● PROMPT:
Work out the number of lines in the listing below that include "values", and answer with it alone.

*** Opening PROVIDED ENTRIES ***

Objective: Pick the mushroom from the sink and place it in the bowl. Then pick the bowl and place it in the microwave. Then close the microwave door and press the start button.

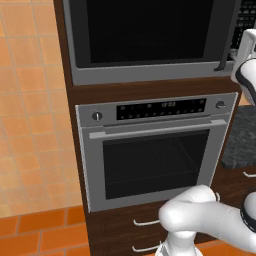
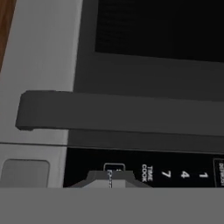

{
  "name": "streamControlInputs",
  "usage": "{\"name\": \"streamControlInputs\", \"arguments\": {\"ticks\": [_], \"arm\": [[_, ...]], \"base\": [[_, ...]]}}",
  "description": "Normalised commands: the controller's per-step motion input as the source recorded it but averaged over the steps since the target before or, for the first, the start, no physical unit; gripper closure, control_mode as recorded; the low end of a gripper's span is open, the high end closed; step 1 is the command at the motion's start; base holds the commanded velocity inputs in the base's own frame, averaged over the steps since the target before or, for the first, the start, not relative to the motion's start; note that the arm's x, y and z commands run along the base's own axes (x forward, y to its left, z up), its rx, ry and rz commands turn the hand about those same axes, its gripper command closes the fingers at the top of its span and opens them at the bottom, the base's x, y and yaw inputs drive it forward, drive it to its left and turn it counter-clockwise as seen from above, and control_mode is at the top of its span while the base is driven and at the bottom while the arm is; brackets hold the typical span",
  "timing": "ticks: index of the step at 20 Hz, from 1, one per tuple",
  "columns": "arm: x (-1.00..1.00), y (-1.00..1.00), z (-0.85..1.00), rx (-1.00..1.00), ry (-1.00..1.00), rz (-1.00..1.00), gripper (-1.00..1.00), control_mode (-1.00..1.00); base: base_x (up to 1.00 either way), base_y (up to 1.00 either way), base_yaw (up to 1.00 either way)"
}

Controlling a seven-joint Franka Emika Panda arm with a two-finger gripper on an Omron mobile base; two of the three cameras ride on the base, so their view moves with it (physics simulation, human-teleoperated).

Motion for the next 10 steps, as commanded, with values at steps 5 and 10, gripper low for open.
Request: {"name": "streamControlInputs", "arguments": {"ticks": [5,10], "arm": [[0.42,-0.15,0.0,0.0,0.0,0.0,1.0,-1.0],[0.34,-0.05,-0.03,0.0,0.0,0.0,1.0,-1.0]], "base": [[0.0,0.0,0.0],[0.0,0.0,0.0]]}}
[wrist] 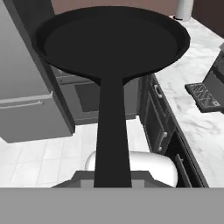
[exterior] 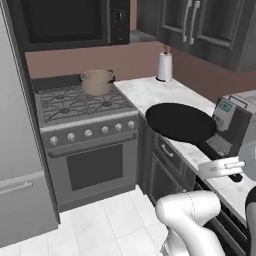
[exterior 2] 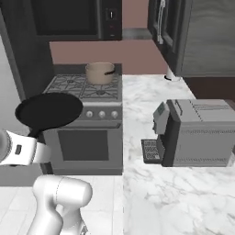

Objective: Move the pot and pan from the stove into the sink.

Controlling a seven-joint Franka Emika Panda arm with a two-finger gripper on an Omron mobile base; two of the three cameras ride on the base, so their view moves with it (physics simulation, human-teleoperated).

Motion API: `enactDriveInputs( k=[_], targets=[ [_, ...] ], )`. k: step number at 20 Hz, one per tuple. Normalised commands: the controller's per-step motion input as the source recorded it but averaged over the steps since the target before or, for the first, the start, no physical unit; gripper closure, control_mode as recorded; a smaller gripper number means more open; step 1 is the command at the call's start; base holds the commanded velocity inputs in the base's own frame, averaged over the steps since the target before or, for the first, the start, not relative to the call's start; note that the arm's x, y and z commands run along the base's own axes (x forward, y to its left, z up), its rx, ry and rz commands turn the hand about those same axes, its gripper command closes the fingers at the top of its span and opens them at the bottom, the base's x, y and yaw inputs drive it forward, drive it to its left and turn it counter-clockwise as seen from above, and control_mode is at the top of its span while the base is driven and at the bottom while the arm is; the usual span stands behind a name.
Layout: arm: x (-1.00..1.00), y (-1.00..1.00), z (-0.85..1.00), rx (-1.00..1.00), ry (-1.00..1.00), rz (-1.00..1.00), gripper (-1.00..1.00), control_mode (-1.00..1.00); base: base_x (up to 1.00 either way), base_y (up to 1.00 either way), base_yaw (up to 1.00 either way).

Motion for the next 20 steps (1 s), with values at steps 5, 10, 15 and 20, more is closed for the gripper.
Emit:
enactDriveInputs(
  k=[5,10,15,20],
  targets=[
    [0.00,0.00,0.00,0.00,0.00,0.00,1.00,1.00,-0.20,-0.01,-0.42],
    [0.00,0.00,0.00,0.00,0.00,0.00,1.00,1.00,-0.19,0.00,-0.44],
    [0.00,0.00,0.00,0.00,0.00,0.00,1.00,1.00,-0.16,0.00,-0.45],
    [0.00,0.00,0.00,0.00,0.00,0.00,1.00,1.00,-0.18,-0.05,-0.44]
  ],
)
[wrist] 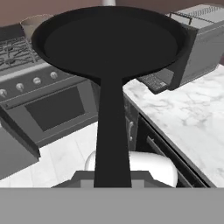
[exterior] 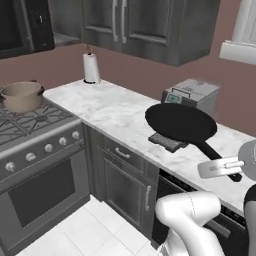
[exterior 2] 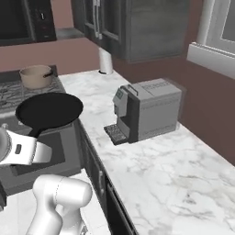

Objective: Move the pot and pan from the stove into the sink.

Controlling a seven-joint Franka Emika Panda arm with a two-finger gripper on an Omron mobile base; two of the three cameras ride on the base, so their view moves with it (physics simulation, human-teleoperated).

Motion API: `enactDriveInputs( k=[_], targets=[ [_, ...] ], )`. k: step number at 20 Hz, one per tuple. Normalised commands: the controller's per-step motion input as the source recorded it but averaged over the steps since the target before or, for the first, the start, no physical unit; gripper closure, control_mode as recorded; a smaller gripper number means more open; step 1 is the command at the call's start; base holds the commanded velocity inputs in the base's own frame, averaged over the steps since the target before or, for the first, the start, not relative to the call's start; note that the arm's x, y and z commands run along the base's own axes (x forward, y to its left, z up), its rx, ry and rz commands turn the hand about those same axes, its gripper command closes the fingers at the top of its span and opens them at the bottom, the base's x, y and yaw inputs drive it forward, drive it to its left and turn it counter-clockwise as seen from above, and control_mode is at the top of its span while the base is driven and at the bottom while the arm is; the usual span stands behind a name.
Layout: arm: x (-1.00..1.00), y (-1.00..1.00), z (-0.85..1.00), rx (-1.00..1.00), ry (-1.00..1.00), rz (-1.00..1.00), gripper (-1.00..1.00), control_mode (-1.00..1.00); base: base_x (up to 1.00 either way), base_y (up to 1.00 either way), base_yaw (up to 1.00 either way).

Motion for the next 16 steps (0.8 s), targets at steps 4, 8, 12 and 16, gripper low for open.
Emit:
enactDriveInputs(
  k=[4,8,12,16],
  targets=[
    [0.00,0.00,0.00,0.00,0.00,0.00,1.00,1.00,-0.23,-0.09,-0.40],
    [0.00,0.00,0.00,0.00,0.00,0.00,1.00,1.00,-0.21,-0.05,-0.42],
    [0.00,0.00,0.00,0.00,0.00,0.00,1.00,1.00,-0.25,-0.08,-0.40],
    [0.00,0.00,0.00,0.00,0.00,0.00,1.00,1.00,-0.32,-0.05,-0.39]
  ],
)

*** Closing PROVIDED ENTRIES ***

● ANSWER TO THE PROBLEM:
2